Der Bürgerpreis nennt sich ebenso wie die Stiftung „Gegen Vergessen – für Demokratie“. Beide Aspekte sind wichtig und bedeutsam: Es darf kein Vergessen geben – aber auch keine Geringschätzung der Demokratie, keine jedes Engagement lähmende allgemeine Politikverdrossenheit, keine Modeerscheinung, Wahlenthaltung zu propagieren! Denn politische Enthaltsamkeit oder gar Wahlenthaltung überlässt das Feld den Rechtsradikalen, die schneller Boden gewinnen können, als wir uns noch heute vorzustellen vermögen. Jeder Demokrat, der über alle demokratischen Parteien gleichermaßen die Nase rümpft und deshalb der Wahlurne fern bleibt, stärkt damit rechtsextreme Kräfte, denen durch die Stimmenthaltung von Demokraten bereits der Weg in deutsche Rathäuser und Landtage geebnet wurde, auch ins Münchner Rathaus, was uns an einem Ort wie diesem doch nicht kalt oder gleichgültig sein lassen kann.
Sind 70 Jahre Zeitabstand genug, um ein Kapitel der Geschichte für abgeschrieben zu erklären? Wir müssen nur bedenken, was heute Vormittag in der Zeitung stand, dass nämlich seit 1990 unfassbare 75 Morde mit rechtsradikalem Hintergrund in Deutschland begangen wurden, und schon ist die Antwort klar: Nein!
Allein der „nationalsozialistische Untergrund“ hat 10 Morde auf dem Gewissen und konnte sie ein Jahrzehnt lang verüben, ohne dass ihm mitten in unserem Rechtsstaat das Handwerk gelegt worden wäre. Wir müssen nicht weniger, sondern mehr Aufklärung betreiben über das Wesen des Rassismus und des Antisemitismus, über die Folgen der nationalsozialistischen Gewaltherrschaft und das Unheil jeglicher totalitärer Ideologie. Dabei dürfen wir nicht unter uns Gutwilligen bleiben, sondern müssen die Gefährdeten ansprechen, wie es die Löwen gegen Rechts, unsere heutigen Preisträger, so vorbildlilch in Stadien, in Fankurven und im Anschluss an Fußballspiele tun. Das freut mich nicht nur wegen der Vereinsfarben, mit denen ich bekanntlich auch sympathisiere, sondern wegen des richtigen Ansatzes, dort hinzugehen, wo Aufklärung Not tut und kein Ritual in kleinem Kreis ist.

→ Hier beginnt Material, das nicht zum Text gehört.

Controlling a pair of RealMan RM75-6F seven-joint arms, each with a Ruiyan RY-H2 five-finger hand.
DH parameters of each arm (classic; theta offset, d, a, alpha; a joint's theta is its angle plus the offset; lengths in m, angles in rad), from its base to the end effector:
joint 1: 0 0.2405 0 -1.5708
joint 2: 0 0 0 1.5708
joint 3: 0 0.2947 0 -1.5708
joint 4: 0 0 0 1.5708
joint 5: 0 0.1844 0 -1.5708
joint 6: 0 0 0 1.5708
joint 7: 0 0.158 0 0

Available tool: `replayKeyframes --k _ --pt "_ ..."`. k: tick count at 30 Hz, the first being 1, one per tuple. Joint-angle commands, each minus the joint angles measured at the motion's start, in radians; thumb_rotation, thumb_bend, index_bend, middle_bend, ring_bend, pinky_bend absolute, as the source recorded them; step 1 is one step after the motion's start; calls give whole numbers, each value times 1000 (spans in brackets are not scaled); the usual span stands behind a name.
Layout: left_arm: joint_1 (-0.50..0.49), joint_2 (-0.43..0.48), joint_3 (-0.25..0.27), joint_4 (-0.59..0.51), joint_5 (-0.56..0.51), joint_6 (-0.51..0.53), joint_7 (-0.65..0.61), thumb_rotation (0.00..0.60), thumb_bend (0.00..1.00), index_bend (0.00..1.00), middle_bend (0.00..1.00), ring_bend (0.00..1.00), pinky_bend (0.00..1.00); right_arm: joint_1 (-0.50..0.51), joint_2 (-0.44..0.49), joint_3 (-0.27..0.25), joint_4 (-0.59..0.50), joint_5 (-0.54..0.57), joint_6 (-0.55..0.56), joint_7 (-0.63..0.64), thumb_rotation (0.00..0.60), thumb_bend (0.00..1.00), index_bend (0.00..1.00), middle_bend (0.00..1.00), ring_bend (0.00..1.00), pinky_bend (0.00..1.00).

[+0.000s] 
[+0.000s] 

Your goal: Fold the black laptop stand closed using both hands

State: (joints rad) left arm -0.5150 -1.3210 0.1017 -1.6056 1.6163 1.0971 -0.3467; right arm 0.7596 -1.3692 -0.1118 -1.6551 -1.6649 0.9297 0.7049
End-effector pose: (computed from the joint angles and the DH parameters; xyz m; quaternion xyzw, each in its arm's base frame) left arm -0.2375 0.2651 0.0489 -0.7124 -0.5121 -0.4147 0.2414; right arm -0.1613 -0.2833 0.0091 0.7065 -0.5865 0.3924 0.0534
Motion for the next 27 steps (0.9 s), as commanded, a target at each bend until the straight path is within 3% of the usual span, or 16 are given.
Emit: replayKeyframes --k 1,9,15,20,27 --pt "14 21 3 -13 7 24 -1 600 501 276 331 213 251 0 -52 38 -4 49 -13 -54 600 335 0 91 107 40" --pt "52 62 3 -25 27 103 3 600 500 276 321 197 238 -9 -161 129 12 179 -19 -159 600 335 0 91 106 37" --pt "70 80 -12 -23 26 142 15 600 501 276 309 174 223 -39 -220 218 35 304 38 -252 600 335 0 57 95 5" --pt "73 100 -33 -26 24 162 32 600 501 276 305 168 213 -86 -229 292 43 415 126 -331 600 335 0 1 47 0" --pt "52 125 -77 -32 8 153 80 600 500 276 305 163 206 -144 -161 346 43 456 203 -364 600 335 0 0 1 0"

Schließen möchte ich mit einem Wort, das mich wie kein anderes zur Frage der Schuld irritiert und elektrisiert hat. Ich hatte als junger Pressesprecher der Münchner SPD die Ehre, Willy Brandt in seinem Auto zu einem Landesparteitag im Allgäu zu begleiten. Das Gespräch kam schnell auf Flucht und Exil, auf Geschichte und Schuld. Da sagte er, dass es keine Kollektivschuld gebe, aber sehr wohl eine „Schuld durch Schwäche“. Dieses Wort, das ich vorher noch nicht gehört hatte, widersprach zunächst meinem damaligen Weltbild, denn es waren doch immer die Starken die Täter und die Schwachen die Opfer. Aber er meinte etwas ganz anderes: Wenn politische Kräfte ihre Schutzbefohlenen nicht mehr schützen können, haben sie versagt und Schuld am weiteren Geschehen auf sich geladen. Er meinte damit die Arbeiterbewegung gegen Ende der Weimarer Republik, die sich gespalten, selbst geschwächt und den Nazis den Weg geebnet hatte, aber ich habe das als allgemein gültigen Ansporn verstanden, demokratische Kräfte so zu stärken, dass sie in keiner historischen Situation unter die Räder kommen, mitsamt allen Menschen, die sie schützen wollen und schützen müssen. In diesem Sinne: Es gibt auch heute noch viel zu tun!